The Adjudicating Officer, SEBI, passed an order dated May 22, 2017 in respect of Mr. Sumanth K. Reddy Mettu (Noticee), a promoter of Aurobindo Pharma Ltd. (APL), dismissing the show cause notice issued against the Noticee for having traded in securities in violation of the provisions of the erstwhile insider trading regulations.
The Noticee had traded in derivatives of APL on May 30, 2013, just before the announcement of the quarterly financial results of APL for the quarter ended March 31, 2013, and during the period when the notional trading window was closed for promoters as per APL’s code of conduct under the SEBI (Prohibition of Insider Trading) Regulations, 1992 (“PIT Regulations”). Financial results of a Company are considered to be unpublished price sensitive information (UPSI) under the PIT Regulations.
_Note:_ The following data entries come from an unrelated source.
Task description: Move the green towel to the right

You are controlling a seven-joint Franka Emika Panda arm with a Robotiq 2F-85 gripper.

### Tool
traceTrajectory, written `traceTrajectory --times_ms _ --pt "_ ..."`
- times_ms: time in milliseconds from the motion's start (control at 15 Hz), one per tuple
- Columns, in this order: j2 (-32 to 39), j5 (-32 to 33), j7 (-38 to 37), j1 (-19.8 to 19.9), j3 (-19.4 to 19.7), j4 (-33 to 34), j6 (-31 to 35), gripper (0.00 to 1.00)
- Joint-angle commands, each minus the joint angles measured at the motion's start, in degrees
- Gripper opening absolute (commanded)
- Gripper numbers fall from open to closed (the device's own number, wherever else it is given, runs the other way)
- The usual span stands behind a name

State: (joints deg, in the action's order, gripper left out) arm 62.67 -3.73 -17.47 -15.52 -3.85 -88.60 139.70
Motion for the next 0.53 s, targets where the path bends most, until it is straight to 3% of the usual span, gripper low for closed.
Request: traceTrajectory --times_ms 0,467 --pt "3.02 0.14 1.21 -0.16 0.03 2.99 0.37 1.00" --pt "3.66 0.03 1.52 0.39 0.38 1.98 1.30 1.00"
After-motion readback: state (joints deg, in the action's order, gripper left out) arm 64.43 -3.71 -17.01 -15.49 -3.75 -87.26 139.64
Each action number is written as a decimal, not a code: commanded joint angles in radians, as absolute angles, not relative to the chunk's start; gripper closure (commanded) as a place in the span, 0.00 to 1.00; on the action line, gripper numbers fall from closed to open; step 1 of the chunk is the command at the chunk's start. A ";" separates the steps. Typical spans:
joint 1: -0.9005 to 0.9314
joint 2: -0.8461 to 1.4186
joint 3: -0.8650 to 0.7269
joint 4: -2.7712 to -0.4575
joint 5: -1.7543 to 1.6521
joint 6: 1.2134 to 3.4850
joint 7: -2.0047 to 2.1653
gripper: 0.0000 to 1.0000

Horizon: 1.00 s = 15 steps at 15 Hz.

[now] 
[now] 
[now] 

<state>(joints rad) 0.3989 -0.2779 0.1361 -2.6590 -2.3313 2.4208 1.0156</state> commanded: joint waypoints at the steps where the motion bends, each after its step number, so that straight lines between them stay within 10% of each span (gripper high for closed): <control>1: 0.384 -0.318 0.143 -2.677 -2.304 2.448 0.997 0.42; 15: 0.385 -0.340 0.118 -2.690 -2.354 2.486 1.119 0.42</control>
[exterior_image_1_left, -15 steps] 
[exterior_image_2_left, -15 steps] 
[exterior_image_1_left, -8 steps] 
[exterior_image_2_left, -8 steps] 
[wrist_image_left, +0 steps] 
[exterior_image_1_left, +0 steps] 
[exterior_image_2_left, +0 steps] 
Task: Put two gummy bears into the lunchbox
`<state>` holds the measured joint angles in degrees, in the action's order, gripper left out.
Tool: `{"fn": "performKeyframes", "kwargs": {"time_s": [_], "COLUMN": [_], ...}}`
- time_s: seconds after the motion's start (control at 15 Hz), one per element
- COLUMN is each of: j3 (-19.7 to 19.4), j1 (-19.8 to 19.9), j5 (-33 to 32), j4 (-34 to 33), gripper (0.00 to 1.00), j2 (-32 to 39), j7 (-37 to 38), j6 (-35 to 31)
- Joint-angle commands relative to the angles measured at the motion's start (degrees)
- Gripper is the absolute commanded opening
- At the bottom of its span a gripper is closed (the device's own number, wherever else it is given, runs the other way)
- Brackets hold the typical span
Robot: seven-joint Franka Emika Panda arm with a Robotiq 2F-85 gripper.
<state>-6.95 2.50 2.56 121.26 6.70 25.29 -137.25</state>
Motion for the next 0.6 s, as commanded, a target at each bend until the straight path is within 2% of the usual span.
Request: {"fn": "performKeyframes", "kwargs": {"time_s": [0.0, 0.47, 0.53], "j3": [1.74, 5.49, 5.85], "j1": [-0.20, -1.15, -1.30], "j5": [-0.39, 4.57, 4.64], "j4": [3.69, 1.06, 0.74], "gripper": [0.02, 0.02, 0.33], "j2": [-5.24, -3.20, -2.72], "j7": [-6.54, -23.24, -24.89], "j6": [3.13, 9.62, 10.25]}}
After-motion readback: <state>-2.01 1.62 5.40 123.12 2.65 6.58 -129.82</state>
The Noticee who was one of the promoters of APL, is also a “connected person” or an “insider” for the purpose of the PIT Regulations. Connected persons or insiders are prohibited from transacting in the shares of a company during the closure of the notional trading window. Trading or dealing in shares during the closure of the trading window is a violation of Regulation 12 read with the model code of conduct provided in the PIT Regulations and it also results in a violation of Regulation 3(i) of the PIT Regulations, which prohibits an insider from dealing in securities while in possession of UPSI.
However, in this matter, the AO noted that APL had already taken action against the Noticee for violation of Regulation 12 read with the model code of conduct and had directed the Noticee to pay Rs. 5,00,000 into the account of Prime Minister’s National Relief Fund for the irregularity, which the Noticee had paid, and had cautioned him to comply with its code of conduct and to avoid future violations. This was in line with Regulation 12 of the PIT Regulations which obligated listed companies to frame an internal code of conduct and to adopt appropriate mechanisms and procedures to enforce the code. While that does not preclude SEBI from initiating proceedings for such violation, SEBI retains the power to examine whether the action taken by the company is commensurate with the violation committed, and in this case the AO compared the gains made by the Noticee with the action taken by APL and held that no further penalty was required to be imposed by SEBI. It is submitted that the AO has rightly dismissed the show cause notice against the Noticee as there was no requirement for the AO to impose additional penalties on the Noticee when APL had already taken action against him.